Use participant-centered language. This advice is relevant across the board but it carries an additional nuance in B2B qualitative research. When possible, ask questions from the interviewee’s perspective rather than their business’s perspective.
For instance, instead of, “When your company purchases fasteners for a project…”, ask, “When you purchase fasteners for a project…” Participants are already thinking in terms of their role at work; asking them about their company instead of them as an individual can result in more bureaucratic, surface-level answers, such as an explanation of the company’s procurement process.
B2B qualitative research should go beyond organizational structure to uncover deeper, humanistic insights into purchasing pain points, brand perceptions and areas for improvements. Combining insights from several individuals and viewpoints provides representation of the broader business perspective, without discounting the impact of the individual.
Use the right research method for the target audience and subject matter, with a focus on building rapport. Be sure to balance the research objectives, subject-matter sensitivity and target audience comfort when choosing a method for B2B qualitative research.

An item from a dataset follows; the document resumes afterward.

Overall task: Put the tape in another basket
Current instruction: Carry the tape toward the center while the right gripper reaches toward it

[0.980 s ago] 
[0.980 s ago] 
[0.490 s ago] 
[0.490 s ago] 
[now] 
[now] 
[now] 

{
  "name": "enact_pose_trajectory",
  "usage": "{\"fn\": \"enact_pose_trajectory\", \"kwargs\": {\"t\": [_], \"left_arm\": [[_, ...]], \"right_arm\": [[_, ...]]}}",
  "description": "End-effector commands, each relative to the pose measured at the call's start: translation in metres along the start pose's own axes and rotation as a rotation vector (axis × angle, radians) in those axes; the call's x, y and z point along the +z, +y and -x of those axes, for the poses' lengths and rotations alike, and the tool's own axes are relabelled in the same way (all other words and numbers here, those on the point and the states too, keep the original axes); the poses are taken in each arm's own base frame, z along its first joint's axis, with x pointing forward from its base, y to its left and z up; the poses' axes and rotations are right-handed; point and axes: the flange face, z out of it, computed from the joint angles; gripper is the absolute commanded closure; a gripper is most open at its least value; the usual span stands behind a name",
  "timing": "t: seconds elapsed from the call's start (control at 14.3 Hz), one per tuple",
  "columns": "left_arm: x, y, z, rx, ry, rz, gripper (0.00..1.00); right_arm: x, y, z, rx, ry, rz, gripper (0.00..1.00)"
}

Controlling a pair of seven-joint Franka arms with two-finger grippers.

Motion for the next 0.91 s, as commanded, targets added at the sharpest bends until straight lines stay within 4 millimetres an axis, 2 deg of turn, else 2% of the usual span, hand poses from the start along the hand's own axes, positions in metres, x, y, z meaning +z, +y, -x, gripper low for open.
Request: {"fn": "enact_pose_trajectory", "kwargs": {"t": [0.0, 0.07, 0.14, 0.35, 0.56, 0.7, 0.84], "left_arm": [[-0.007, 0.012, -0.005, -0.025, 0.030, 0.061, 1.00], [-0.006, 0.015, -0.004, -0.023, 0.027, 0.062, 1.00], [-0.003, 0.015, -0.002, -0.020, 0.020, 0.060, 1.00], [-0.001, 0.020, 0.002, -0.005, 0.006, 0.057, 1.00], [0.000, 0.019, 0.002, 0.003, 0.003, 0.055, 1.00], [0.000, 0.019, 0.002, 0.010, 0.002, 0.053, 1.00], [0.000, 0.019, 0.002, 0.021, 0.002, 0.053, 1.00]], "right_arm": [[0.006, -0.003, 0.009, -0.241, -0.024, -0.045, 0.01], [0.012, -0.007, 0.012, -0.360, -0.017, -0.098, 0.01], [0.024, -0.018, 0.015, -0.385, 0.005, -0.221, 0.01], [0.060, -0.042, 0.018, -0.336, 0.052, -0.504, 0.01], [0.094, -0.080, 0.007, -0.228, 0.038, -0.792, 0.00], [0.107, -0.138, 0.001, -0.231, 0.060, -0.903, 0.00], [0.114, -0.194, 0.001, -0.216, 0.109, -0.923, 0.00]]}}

Some research objectives are better suited for one-on-one methods like in-person or phone IDIs due to the sensitive or privileged nature of the research (e.g., business sourcing methods), while others are better suited for group research methods. For example, dyads or triads can be very effective when seeking to understand the perspectives of multiple audiences on a topic (e.g., understanding how different departments within a company interact during the B2B purchase process), and focus groups are well-fitted for gauging reactions from a diverse cross-section of the target audience to physical stimuli (e.g., product prototypes) or new messaging collateral and concepts.

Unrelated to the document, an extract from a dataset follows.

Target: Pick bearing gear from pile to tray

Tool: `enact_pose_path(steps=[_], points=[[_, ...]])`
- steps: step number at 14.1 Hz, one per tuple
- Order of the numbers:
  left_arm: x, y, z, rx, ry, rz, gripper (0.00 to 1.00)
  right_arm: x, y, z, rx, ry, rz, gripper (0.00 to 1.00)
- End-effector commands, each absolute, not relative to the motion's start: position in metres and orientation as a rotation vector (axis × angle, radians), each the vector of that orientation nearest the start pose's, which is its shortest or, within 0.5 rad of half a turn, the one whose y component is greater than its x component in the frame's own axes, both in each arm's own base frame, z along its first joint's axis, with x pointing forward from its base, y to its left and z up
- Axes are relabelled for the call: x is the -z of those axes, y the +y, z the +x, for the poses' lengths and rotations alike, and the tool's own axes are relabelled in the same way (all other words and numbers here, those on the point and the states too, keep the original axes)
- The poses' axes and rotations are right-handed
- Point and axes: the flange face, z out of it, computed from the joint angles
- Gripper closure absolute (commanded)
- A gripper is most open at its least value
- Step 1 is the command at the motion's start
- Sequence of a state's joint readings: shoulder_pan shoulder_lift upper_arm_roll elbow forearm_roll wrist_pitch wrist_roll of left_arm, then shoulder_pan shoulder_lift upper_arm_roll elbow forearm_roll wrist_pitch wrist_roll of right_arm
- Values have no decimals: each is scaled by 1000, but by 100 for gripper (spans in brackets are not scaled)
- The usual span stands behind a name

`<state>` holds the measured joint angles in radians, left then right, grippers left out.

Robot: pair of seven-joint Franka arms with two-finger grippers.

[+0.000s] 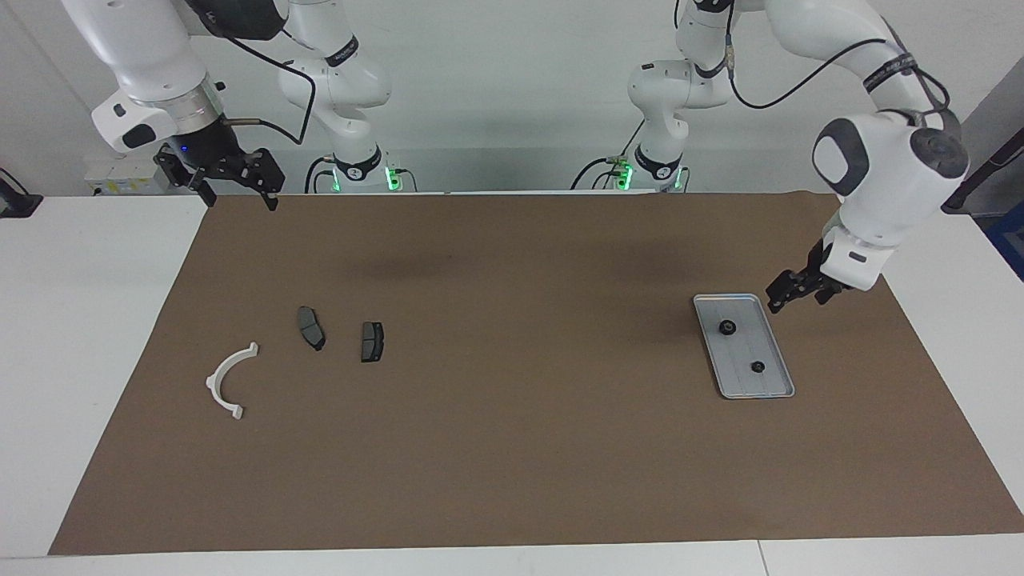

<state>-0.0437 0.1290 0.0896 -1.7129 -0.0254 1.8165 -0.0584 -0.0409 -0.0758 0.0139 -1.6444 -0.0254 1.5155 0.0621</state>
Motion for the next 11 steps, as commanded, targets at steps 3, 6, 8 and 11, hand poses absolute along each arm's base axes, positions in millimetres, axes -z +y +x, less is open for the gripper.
enact_pose_path(steps=[3, 6, 8, 11], points=[[-569, 30, 582, -38, -164, -3155, 0, -626, -19, 519, -85, 132, -3155, 0], [-582, 40, 575, -71, -185, -3144, 0, -626, -18, 519, -85, 136, -3155, 0], [-596, 34, 572, -110, -163, -3127, 0, -626, -18, 520, -82, 132, -3157, 0], [-600, 33, 566, -139, -161, -3130, 0, -627, -18, 520, -75, 132, -3155, 0]])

Regardless of the research method you choose, it is important for the moderator to build rapport and trust with participants early on, so that they are comfortable opening up. Depending on the audience and the research topic, individuals can be skeptical of participating in B2B market research because they don’t want to reveal any trade secrets about their business, especially when participants know there are other individuals in the room who have similar roles in the same industry. Moderators have the unique and important job of assuaging these concerns while making respondents feel at ease and willing to share.
Tell a story
When done right, B2B qualitative research can tell a story that numbers alone can’t. Qualitative research can help B2B companies gain deeper insight into their customers and the people driving their transactions, ultimately enabling more purposeful and customer-centric business strategies. Despite the excitement around generative AI and its implications for market research, the need for human-led research in B2B markets is still evident.